Karino Masaaki, Nakatani Eiji, Hideshima Katsumi, Nariai Yoshiki, Tsunematsu Kohji, Ohira Koichiro, Kanno Takahiro, Asahina Izumi, Kagimura Tatsuo, Sekine Joji
Department of Oral and Maxillofacial Surgery, Shimane University Faculty of Medicine, Izumo, Japan.
Translational Research Informatics Center, Kobe, Japan.

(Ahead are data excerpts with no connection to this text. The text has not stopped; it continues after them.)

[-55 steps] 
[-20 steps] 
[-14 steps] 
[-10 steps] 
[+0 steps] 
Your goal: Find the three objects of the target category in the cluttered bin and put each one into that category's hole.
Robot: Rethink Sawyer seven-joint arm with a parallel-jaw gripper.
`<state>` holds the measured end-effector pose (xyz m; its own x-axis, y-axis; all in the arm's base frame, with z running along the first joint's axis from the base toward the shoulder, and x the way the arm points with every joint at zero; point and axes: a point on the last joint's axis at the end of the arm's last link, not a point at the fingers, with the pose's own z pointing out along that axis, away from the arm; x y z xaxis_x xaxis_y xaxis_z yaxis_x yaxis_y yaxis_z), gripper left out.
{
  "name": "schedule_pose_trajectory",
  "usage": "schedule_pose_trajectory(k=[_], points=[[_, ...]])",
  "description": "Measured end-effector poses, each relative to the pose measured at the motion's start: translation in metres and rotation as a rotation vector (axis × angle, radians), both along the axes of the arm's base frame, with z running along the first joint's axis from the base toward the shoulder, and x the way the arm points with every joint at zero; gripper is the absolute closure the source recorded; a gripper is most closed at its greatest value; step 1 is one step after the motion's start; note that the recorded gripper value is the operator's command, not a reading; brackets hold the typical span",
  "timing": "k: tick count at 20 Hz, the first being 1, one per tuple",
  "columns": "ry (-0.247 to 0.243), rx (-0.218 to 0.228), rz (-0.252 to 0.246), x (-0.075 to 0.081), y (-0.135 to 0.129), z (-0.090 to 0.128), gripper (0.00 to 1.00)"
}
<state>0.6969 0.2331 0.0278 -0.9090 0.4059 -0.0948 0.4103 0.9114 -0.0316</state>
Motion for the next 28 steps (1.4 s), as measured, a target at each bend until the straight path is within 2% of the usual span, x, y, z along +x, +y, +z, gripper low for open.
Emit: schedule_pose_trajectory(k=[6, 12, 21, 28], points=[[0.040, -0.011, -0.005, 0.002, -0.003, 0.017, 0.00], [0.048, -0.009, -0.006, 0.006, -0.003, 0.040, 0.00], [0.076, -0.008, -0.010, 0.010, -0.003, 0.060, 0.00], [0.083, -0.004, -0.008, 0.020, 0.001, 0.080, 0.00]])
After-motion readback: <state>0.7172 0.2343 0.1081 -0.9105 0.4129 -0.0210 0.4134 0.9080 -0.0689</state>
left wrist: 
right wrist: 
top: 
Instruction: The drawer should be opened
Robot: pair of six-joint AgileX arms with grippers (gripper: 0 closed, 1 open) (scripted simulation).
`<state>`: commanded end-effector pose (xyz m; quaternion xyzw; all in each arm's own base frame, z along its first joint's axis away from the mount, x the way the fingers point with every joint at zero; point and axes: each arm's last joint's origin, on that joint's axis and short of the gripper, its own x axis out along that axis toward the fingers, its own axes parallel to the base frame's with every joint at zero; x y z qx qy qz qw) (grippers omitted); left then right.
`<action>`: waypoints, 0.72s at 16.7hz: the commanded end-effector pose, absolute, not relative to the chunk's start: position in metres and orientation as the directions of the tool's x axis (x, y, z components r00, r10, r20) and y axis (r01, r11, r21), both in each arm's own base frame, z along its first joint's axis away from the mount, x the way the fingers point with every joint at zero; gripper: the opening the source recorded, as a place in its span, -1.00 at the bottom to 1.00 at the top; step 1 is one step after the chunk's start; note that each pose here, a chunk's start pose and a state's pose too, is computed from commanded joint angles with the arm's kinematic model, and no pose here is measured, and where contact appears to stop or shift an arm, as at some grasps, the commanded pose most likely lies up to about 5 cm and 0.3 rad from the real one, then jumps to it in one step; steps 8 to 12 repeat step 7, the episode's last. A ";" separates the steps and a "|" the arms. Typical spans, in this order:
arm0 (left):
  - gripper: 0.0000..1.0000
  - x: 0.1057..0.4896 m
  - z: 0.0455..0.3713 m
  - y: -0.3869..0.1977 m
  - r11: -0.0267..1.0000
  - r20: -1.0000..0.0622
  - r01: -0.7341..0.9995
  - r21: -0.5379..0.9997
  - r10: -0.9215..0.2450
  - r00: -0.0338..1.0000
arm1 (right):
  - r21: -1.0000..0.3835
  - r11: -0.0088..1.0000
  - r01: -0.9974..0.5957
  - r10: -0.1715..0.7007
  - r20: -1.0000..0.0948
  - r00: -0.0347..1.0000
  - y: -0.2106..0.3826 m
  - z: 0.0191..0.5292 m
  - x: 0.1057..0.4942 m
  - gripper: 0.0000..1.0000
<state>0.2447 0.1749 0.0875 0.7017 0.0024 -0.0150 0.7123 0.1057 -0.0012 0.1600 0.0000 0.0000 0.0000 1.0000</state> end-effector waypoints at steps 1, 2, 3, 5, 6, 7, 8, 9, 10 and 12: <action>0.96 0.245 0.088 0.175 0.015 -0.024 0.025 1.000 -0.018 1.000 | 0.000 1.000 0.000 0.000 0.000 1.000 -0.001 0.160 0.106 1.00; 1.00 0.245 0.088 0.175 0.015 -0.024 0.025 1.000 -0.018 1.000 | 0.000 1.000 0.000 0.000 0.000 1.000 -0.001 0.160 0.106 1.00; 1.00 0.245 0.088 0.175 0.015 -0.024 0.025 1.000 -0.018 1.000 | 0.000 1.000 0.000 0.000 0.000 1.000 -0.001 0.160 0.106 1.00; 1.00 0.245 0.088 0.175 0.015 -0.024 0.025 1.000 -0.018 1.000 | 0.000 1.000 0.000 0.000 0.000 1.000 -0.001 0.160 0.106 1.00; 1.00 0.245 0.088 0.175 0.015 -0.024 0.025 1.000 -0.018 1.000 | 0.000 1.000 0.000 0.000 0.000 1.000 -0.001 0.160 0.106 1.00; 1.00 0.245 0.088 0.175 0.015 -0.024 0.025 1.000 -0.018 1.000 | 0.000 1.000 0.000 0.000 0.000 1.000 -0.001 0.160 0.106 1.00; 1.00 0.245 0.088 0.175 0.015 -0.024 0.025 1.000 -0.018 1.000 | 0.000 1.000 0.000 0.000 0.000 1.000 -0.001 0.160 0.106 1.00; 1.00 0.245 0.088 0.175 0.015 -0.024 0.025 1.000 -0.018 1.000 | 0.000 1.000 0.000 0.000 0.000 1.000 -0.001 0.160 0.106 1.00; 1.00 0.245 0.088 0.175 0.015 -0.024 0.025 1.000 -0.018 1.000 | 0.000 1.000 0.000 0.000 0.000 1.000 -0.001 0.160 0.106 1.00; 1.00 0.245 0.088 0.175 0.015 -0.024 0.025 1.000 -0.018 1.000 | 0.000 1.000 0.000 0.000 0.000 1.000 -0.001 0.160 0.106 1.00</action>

PLoS One. 2014 Dec 30;9(12):e116452. doi: 10.1371/journal.pone.0116452. eCollection 2014.
We previously reported the utility of preoperative nuclear morphometry for evaluating risk for cervical lymph node metastases in tongue squamous cell carcinoma. The risk for lymph node metastasis in oral squamous cell carcinoma, however, is known to differ depending on the anatomical site of the primary tumor, such as the tongue, gingiva, mouth floor, and buccal mucosa. In this study, we evaluated the applicability of this morphometric technique to evaluating the risk for cervical lymph node metastasis in oral squamous cell carcinoma.

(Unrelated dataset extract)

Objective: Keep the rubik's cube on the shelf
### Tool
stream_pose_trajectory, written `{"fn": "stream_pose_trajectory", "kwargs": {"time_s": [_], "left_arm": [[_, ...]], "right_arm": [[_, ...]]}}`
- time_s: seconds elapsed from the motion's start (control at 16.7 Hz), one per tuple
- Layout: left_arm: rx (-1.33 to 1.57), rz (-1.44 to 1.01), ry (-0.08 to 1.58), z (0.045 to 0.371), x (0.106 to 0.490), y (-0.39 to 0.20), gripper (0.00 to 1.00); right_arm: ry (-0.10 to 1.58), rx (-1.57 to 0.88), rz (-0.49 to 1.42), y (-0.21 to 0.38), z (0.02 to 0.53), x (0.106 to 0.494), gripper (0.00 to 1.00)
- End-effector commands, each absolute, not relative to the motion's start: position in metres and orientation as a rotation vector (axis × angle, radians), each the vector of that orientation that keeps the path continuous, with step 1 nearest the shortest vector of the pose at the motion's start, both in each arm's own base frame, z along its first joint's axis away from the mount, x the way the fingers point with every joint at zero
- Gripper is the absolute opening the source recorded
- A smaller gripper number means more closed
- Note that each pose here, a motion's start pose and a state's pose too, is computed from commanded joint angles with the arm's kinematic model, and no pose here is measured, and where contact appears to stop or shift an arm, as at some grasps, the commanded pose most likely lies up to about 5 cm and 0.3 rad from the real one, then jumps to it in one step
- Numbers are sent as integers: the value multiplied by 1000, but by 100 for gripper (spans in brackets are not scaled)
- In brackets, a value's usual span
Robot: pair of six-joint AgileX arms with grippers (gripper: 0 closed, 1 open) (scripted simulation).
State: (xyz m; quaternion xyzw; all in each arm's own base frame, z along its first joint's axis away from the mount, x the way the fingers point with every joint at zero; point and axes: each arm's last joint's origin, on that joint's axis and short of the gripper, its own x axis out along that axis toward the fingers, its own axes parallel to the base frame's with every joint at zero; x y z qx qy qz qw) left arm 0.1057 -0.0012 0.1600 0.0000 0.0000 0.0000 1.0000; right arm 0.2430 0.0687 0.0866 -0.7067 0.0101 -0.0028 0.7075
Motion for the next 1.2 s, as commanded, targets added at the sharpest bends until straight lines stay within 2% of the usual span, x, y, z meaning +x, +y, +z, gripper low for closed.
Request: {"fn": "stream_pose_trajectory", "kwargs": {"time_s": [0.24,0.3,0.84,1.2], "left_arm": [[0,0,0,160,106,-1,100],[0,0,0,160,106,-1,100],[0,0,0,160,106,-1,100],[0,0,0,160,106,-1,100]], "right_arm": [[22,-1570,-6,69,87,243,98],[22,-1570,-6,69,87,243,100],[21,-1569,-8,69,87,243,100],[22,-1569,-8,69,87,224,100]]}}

A digital image system was used to measure the mean nuclear area, mean nuclear perimeter, nuclear circular rate, ratio of nuclear length to width (aspect ratio), and nuclear area coefficient of variation (NACV). Relationships between these parameters and nodal status were evaluated by t-test and logistic regression analysis.

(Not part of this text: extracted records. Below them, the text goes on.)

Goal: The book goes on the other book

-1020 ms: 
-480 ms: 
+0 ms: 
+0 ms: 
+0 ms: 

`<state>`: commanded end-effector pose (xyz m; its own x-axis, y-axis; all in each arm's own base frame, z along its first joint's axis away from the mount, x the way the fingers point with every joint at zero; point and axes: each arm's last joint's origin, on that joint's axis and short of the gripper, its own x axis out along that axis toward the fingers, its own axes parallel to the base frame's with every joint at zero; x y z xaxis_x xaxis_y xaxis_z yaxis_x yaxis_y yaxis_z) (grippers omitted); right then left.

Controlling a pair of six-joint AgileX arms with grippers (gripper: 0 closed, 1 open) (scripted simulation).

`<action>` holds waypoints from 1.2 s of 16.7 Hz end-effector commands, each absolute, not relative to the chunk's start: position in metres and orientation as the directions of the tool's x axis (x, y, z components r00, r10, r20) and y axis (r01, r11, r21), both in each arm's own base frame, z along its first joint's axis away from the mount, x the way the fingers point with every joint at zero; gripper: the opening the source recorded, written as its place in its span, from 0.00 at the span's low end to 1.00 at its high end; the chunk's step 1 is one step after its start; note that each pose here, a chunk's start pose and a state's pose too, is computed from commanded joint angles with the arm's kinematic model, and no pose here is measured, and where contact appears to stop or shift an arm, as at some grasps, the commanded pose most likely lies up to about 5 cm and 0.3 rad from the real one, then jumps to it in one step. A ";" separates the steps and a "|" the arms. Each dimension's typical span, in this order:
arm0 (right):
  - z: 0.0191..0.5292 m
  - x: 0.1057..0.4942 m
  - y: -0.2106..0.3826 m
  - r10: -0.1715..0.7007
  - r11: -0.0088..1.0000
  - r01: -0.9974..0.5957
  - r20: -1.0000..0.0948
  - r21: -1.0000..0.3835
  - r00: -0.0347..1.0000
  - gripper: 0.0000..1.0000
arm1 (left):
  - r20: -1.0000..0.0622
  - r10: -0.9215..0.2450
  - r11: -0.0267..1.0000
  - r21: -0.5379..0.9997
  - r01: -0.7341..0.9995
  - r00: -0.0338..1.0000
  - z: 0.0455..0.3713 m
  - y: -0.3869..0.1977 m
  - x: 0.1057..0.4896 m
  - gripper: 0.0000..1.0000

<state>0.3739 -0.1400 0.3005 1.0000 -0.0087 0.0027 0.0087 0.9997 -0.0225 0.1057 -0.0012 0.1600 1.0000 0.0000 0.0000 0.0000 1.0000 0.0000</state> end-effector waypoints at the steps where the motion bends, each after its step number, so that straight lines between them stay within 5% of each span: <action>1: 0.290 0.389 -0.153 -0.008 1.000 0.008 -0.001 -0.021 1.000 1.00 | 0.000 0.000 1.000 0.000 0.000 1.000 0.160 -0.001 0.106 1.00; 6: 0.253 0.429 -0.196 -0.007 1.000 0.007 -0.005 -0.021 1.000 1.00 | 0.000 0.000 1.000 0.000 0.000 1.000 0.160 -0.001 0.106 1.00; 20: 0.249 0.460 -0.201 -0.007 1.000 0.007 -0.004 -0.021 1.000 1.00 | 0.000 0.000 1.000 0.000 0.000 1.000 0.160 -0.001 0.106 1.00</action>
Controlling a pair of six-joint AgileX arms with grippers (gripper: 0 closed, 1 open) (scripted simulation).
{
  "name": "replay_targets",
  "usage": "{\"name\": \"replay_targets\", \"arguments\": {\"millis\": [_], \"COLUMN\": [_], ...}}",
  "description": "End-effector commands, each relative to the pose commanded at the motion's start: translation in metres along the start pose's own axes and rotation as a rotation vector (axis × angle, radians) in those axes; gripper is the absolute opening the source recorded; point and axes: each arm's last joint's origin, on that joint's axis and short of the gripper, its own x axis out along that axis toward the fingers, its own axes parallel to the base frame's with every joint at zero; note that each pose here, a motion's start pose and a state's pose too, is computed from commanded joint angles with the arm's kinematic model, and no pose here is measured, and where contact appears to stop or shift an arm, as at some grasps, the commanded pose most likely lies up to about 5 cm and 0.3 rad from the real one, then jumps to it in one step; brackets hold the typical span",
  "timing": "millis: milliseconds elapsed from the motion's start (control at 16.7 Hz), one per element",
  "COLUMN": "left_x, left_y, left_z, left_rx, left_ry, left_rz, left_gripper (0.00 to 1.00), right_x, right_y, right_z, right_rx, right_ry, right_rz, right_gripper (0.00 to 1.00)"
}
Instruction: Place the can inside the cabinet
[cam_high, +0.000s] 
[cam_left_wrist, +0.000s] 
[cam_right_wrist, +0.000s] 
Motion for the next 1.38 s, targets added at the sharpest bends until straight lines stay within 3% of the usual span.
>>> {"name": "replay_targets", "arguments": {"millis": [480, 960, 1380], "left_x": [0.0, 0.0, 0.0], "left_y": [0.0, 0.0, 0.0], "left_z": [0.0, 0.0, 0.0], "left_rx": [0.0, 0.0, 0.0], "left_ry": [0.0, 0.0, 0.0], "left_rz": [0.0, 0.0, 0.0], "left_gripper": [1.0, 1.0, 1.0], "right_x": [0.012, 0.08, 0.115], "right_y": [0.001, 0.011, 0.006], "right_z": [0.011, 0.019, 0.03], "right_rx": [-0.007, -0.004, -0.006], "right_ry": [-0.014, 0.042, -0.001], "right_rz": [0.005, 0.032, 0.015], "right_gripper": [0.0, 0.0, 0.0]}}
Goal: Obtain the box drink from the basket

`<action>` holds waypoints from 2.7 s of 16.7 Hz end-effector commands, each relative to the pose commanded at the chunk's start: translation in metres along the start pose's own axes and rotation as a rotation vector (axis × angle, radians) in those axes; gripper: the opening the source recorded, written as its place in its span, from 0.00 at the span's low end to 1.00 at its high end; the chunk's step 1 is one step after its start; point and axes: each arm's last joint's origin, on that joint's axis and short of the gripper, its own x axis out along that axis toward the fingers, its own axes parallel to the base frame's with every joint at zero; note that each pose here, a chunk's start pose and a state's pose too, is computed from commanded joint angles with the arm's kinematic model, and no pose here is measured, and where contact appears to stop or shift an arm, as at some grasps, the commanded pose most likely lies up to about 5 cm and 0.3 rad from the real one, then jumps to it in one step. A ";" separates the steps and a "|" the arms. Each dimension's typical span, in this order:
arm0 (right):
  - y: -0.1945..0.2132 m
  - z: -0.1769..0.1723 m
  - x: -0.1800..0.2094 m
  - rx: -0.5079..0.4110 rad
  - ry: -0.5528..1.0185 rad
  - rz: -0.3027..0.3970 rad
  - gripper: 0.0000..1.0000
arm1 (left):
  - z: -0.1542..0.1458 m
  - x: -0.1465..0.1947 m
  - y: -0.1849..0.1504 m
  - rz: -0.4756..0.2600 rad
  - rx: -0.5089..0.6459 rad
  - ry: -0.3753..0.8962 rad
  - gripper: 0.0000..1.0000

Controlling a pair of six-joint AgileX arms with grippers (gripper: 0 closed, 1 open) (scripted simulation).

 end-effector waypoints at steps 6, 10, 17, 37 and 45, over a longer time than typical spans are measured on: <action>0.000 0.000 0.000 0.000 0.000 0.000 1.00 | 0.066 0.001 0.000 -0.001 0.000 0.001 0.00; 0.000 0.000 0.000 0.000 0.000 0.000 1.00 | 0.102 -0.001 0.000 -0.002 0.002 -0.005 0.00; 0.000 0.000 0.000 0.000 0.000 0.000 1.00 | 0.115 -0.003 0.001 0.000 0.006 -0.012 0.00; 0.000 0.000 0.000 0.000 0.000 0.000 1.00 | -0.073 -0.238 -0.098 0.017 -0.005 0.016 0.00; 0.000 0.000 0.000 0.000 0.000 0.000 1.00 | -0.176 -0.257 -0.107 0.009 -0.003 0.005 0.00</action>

Eighty-eight cases of squamous cell carcinoma (52 of the tongue, 25 of the gingiva, 4 of the buccal mucosa, and 7 of the mouth floor) were included: 46 with positive node classification and 42 with negative node classification. Nuclear area and perimeter were significantly larger in node-positive cases than in node-negative cases; however, there were no significant differences in circular rate, aspect ratio, or NACV. We derived two risk models based on the results of multivariate analysis: Model 1, which identified age and mean nuclear area and Model 2, which identified age and mean nuclear perimeter. It should be noted that primary tumor site was not associated the pN-positive status. There were no significant differences in pathological nodal status by aspect ratio, NACV, or primary tumor site.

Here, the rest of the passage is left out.